== ASSIGNMENT ==
Each line below is to be repeated exactly; any picture is to be left out.
# # # #
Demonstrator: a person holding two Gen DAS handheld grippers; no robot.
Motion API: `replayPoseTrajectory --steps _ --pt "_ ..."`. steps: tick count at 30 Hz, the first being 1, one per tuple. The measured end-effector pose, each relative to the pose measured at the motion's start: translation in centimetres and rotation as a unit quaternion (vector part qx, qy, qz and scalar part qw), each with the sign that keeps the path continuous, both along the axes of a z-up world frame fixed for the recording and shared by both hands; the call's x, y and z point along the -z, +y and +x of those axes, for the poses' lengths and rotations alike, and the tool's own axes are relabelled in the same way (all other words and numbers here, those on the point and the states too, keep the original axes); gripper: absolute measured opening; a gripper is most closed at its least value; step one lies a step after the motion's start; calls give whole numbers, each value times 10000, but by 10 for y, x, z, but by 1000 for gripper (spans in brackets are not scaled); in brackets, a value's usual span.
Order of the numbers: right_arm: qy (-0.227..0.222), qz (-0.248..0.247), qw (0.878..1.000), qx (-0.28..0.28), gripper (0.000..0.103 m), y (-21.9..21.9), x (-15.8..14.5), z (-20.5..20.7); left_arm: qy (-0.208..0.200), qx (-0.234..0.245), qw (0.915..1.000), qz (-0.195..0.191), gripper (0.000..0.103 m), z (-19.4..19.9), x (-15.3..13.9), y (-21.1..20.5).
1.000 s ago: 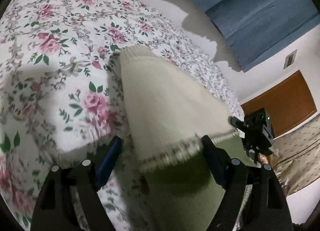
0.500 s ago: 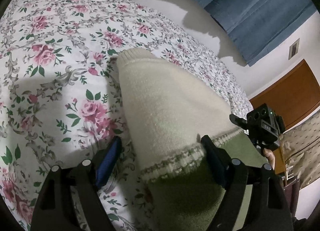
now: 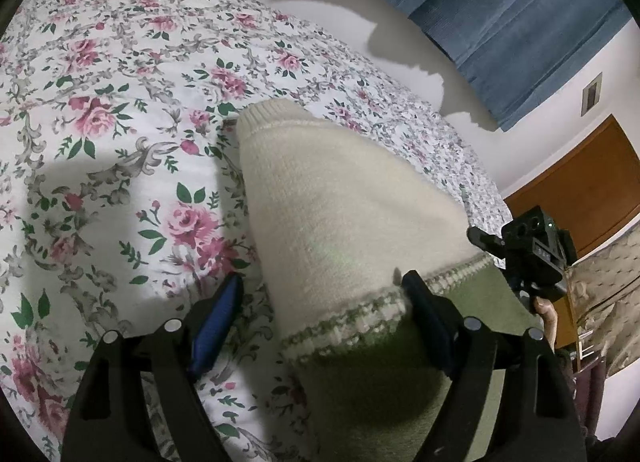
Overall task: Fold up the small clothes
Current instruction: 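Lower the held bundle onto the bedspread with both tools, then open both tools and release the folded bundle on the bedspread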
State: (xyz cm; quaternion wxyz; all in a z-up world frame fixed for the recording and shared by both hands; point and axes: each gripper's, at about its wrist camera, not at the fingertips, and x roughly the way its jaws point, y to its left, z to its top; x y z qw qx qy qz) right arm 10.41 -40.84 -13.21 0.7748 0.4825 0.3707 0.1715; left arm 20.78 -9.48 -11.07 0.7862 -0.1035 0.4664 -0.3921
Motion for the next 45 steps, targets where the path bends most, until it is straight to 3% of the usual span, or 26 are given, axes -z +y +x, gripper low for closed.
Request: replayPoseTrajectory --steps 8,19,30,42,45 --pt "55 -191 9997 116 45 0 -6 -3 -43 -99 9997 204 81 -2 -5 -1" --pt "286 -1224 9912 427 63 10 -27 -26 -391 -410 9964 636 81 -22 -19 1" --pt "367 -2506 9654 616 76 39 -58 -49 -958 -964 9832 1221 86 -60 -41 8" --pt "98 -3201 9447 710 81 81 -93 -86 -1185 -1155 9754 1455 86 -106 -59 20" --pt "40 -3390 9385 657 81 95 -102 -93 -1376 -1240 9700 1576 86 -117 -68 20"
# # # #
== RESULT BELOW ==
Demonstrator: a person holding two Gen DAS handheld grippers; no robot.
Motion API: `replayPoseTrajectory --steps _ --pt "_ ..."`. steps: tick count at 30 Hz, the first being 1, one per tuple. The measured end-effector pose, each relative to the pose measured at the motion's start: translation in centimetres and rotation as a unit quaternion (vector part qx, qy, qz and scalar part qw), each with the sign that keeps the path continuous, both along the axes of a z-up world frame fixed for the recording and shared by both hands; the call's x, y and z point along the -z, +y and +x of those axes, for the poses' lengths and rotations alike, and the tool's own axes are relabelled in the same way (all other words and numbers here, those on the point and the states too, keep the original axes); gripper: absolute measured opening; a gripper is most closed at its least value; step one lies a step after the motion's start; calls give whole numbers, each value times 10000, but by 10 for y, x, z, but by 1000 for gripper (spans in brackets are not scaled); in brackets, a value's usual span.
Order of the numbers: right_arm: qy (-0.227..0.222), qz (-0.248..0.247), qw (0.878..1.000), qx (-0.28..0.28), gripper (0.000..0.103 m), y (-21.9..21.9), x (-15.8..14.5), z (-20.5..20.7); left_arm: qy (-0.208..0.200), qx (-0.234..0.245), qw (0.915..1.000), qz (-0.195..0.191), gripper (0.000..0.103 m), z (-19.4..19.9), x (-15.3..13.9), y (-21.1..20.5).
1.000 s ago: 
0.500 s ago: 
now: 
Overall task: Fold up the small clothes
Current instruction: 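Lower the held bundle onto the bedspread with both tools, then open both tools and release the folded bundle on the bedspread
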State: (xyz cm; quaternion wxyz; all in a z-up world frame fixed for the recording and shared by both hands; point and axes: each gripper's, at about its wrist camera, not at the fingertips, and x roughly the way its jaws point, y to its left, z to its top; x y z qw qx qy qz) right arm 10.41 -40.84 -13.21 0.7748 0.4825 0.3707 0.1715; left arm 20.78 -9.48 -11.07 0.7862 -0.1035 0.4664 -0.3921
Motion for the next 45 steps, targets where the path bends most, until it is straight to 3% of the usual span, or 26 are given, axes -z +y +x, gripper low for closed.
Request: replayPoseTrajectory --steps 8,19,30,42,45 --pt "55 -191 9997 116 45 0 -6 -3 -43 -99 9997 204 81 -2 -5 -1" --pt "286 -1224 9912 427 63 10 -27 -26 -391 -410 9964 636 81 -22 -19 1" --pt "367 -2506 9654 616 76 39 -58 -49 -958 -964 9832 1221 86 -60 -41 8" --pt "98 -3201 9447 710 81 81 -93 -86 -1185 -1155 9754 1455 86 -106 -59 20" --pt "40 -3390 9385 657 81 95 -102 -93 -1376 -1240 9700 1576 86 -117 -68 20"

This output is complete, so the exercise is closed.